*YOUR INSTRUCTIONS:* Determine how many lines of the material below contain "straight". Report only that figure.

*DATA EXTRACTS:*
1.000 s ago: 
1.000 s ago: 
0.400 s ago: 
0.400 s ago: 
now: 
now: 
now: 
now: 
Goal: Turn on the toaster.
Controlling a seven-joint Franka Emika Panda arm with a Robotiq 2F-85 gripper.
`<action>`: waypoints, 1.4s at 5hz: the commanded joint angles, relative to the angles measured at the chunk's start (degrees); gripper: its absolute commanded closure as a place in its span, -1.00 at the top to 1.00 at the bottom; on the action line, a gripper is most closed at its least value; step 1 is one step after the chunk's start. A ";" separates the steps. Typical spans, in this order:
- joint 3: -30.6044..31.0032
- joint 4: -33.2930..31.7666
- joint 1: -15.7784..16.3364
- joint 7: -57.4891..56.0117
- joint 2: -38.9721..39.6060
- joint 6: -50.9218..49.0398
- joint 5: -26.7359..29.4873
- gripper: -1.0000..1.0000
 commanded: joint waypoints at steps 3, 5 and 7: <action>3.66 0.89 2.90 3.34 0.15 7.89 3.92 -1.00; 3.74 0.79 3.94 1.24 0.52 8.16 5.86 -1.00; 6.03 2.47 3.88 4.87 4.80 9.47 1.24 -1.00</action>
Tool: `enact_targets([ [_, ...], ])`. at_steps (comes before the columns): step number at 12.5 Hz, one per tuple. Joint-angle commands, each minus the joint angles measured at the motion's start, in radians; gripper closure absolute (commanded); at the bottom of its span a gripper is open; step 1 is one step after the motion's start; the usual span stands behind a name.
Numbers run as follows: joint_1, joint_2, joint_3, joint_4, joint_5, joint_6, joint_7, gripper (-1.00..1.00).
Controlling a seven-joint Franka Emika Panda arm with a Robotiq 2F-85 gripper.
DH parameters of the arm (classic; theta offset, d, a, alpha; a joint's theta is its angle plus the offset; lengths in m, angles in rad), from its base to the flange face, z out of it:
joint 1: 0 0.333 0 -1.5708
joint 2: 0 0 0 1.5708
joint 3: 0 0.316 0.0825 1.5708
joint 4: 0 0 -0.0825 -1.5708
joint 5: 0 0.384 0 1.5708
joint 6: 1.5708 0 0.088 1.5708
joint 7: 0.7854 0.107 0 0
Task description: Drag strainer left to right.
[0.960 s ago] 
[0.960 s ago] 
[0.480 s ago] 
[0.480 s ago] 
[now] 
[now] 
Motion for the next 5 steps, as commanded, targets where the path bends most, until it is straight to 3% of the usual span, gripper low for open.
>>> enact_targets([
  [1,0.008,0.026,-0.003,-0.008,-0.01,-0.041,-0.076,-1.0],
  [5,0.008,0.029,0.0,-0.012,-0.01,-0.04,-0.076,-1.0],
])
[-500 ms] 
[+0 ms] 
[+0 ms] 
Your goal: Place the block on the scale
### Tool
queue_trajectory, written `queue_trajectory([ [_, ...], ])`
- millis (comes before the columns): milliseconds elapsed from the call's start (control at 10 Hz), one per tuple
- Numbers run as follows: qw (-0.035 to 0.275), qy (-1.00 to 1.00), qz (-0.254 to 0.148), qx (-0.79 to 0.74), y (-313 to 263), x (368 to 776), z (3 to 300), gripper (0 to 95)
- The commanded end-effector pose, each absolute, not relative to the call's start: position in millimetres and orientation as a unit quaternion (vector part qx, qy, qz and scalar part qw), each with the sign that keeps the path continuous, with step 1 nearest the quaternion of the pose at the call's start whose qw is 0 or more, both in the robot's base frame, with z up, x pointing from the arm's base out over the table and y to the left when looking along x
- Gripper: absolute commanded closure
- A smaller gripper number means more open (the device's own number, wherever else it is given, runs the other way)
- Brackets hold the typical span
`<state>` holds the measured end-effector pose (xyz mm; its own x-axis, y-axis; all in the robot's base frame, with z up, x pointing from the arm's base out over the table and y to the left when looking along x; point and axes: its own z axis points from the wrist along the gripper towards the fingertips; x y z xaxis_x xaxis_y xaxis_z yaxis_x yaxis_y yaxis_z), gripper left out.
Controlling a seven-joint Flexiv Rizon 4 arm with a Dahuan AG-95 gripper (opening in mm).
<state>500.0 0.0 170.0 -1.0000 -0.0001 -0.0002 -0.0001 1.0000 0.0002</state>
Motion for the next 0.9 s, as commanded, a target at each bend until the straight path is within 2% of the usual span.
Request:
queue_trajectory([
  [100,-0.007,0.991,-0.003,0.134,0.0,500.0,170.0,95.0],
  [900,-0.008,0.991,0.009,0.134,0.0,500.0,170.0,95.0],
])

*SOLUTION TO THIS PROBLEM:* 2